__Work task__. Retype, without any change, the line that contains "Provide the mask of the hand-held right gripper right" and every line that follows it to the end of the entries, and nothing else.

(Stored records)
====
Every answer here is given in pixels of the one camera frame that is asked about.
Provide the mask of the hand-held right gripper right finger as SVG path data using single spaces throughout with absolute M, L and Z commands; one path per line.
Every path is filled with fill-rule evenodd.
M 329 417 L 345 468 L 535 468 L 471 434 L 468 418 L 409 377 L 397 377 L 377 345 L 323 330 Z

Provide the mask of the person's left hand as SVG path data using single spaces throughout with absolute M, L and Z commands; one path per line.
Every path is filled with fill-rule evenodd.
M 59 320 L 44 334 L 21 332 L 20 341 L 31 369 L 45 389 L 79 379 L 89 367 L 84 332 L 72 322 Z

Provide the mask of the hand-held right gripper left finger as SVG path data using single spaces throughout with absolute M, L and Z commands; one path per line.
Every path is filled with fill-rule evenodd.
====
__Solved exercise__.
Provide the mask of the hand-held right gripper right finger as SVG path data using single spaces throughout with absolute M, L and Z commands; one path per line.
Every path is filled with fill-rule evenodd.
M 329 417 L 345 468 L 535 468 L 471 434 L 468 418 L 409 377 L 397 377 L 377 345 L 323 330 Z

Provide the mask of the person's left hand as SVG path data using single spaces throughout with absolute M, L and Z commands; one path per line.
Every path is filled with fill-rule evenodd.
M 59 320 L 44 334 L 21 332 L 20 341 L 31 369 L 45 389 L 79 379 L 89 367 L 84 332 L 72 322 Z

Provide the mask of the hand-held right gripper left finger as SVG path data using single spaces throughout with absolute M, L and Z commands; one path per line.
Every path is filled with fill-rule evenodd.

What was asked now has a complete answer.